COLLECTED DATA
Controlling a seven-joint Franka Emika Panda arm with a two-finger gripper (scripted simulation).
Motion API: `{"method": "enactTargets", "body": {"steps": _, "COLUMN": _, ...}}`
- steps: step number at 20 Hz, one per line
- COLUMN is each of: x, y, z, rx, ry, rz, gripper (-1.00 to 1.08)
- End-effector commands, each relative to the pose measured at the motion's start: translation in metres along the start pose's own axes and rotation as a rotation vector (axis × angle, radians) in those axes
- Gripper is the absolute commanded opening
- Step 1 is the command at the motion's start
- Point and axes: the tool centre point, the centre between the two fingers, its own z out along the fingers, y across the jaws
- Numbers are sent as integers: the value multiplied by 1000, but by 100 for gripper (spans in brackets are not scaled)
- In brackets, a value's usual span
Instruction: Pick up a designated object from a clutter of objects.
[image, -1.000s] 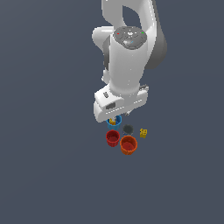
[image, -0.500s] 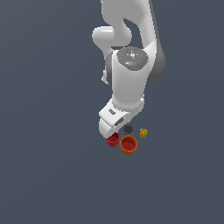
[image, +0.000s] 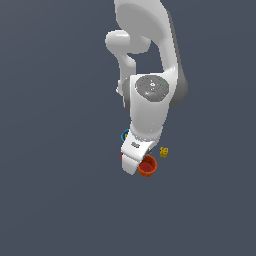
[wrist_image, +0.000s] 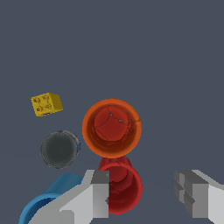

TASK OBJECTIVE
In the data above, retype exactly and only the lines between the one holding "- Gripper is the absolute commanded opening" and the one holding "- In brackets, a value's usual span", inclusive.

OUTPUT BELOW
- Gripper is the absolute commanded opening
- Step 1 is the command at the motion's start
- Point and axes: the tool centre point, the centre between the two fingers, its own z out along the fingers, y across the jaws
- Numbers are sent as integers: the value multiplied by 1000, but by 100 for gripper (spans in brackets are not scaled)
- In brackets, a value's usual span

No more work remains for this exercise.